Wanjiru wins women marathon in Japan as Kipruto manages fourth spot in men’s race
Kenya’s Rosemary Wanjiru yesterday resisted stiff competition to bag victory in the women category of this year’s Tokyo Marathon, a World Athletics Platinum Label road race.
Wanjiru claimed victory with a personal best time of 2:16:28 for the seventh-fastest women’s marathon performance in history, winning by 28 seconds ahead of Ethiopia’s Tsehay Gemechu who also dipped under 2:17, herself becoming just the eighth woman to ever achieve the feat.
The women’s race was down to four by the 20km mark, the tempo having eased slightly as Wanjiru, Edesa, Bekere and Gemechu reached that point in 1:04:44. Matsuda was just over a minute behind them, clocking 1:05:52.
The leading quartet remained together behind the two pacemakers through 25km in 1:21:07, but a few kilometres later that group of four, led by Wanjiru, decided to leave the pacers behind. The tempo had slipped to 2:17 pace at 30km, reached in 1:37:25, but Wanjiru and Gemechu forged ahead over the next couple of kilometres.

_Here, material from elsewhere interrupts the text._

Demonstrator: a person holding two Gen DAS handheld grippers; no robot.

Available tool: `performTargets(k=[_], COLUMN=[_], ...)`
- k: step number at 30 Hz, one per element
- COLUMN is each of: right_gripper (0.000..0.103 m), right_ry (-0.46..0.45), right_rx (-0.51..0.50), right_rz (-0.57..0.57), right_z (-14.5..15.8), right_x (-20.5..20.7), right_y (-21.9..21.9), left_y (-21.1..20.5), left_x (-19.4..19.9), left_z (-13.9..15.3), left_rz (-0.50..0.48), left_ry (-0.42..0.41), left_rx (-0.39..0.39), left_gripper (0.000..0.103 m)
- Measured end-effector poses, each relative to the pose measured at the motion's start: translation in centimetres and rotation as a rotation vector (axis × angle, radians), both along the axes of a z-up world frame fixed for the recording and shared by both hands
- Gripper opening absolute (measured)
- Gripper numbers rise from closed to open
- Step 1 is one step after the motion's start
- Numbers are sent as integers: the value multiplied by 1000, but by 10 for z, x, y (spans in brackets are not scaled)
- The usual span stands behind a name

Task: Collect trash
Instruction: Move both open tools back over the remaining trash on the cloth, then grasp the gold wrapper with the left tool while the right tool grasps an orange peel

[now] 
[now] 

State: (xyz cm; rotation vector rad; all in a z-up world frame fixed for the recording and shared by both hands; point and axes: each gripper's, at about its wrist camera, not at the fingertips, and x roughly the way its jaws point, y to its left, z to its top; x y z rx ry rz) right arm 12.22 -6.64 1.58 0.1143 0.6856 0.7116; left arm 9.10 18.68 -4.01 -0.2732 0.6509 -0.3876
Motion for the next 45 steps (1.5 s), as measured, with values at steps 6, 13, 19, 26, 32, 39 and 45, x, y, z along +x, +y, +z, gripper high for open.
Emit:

Wanjiru was running solo by 39km but upped her pace to a projected 2:16:20 finish at the 40km mark, passed in 2:09:14, and she had a 19-second lead over Gemechu. Wanjiru continued to glance over her shoulder during the closing kilometre but she had nothing to worry about and she crossed the finish line well clear, evidently elated with her victory and big 2:16:28 PB.
Wanjiru has represented Kenya in Several occasions, first in 2015 when she bagged bronze in the 5000m race at the All African Games in Brazzaville Congo, in 2019 she finished 4th in the 10,000m race at the Doha World Championships.
“Iam extremely happy for the win even though the field was tough but I tried my best and won the race, I am using this race as part of preparation for the World Athletics Championships Budapest because my joy is to always compete for my country,” she said.
In the men’s categories Ethiopia’s Deso Gelmisa led an Ethiopian clean sweep of the podium
In a tight finish, the 25-year-old Gelmisa finished in 2:05:22 to win his first World Marathon Major by one second ahead of compatriot Mohamed Esa. Tsegaya Getachew finished third, two seconds further while Kenya’s Titus Kipruto finished fourth in 2:05:32.